JetBrains Fleet is a new multi-language programming editor and IDE that represents JetBrains’ attempt to rebuild the entire integrated development environment from scratch. Fleet is separate from JetBrains’ effort to overhaul the user interfaces and user experiences of its existing IDEs, such as IntelliJ IDEA, without changing the IDEs’ code-centric features and integrations. Fleet will not replace any existing JetBrains IDEs.
JetBrains says Fleet was “built from scratch,” based on its 20 years of experience developing IDEs, and featurs “a distributed IDE architecture and a reimagined UI.” For Java, Fleet uses the IntelliJ code-processing engine. For some other languages, Fleet uses a language server, à la Visual Studio Code, instead of the IntelliJ engine.
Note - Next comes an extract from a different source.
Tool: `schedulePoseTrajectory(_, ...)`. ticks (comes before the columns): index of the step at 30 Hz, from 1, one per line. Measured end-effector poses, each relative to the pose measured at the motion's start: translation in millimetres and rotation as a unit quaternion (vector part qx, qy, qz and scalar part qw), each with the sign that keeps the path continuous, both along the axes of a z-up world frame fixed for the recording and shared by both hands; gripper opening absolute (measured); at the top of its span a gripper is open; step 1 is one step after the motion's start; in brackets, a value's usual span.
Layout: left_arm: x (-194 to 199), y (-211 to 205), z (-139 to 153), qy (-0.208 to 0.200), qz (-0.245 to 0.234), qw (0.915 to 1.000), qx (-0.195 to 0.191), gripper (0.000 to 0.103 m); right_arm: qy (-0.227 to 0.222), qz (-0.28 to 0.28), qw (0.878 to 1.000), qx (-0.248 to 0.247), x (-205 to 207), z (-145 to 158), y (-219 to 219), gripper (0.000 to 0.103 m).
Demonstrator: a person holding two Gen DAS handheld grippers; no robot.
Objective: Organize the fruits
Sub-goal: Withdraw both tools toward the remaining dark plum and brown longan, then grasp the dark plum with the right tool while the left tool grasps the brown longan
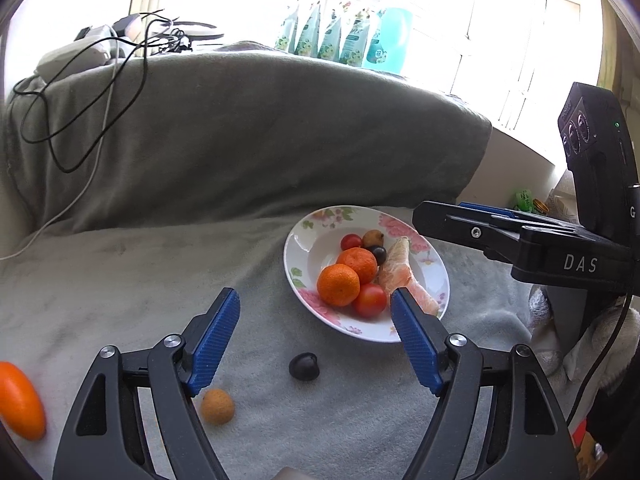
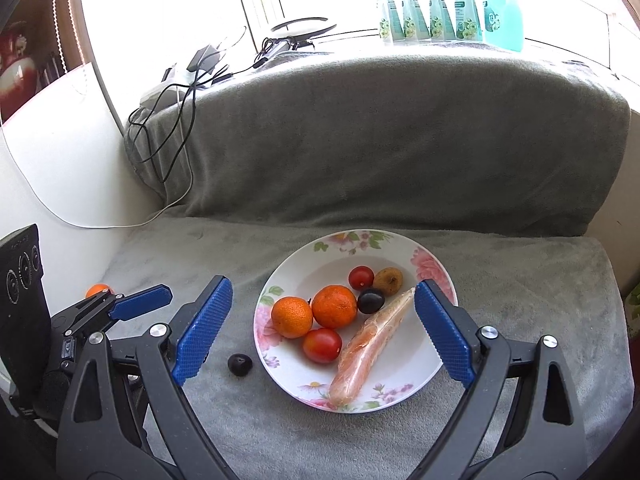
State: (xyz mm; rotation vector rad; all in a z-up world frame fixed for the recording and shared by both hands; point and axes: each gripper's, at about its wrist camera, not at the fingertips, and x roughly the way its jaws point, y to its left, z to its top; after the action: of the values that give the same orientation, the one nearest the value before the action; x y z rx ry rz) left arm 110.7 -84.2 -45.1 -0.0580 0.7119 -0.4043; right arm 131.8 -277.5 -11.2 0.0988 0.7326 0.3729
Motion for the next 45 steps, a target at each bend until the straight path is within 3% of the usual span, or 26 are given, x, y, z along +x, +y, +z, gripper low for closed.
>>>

I said earlier that Fleet is an editor and IDE. When you start it up, Fleet is a lightweight code editor. Once you’ve loaded a code directory, you can turn on “smart” mode, which indexes your code and enables IDE functionality, such as project and context-aware code completion, navigation to definitions and usages, on-the-fly code quality checks, and quick fixes. Indexing a large project can take awhile.
In many ways, the most direct competitor to Fleet is Visual Studio Code, with its language server architecture and large ecosystem of plugins. Fleet already has a language server architecture, but its plugin architecture is still being developed.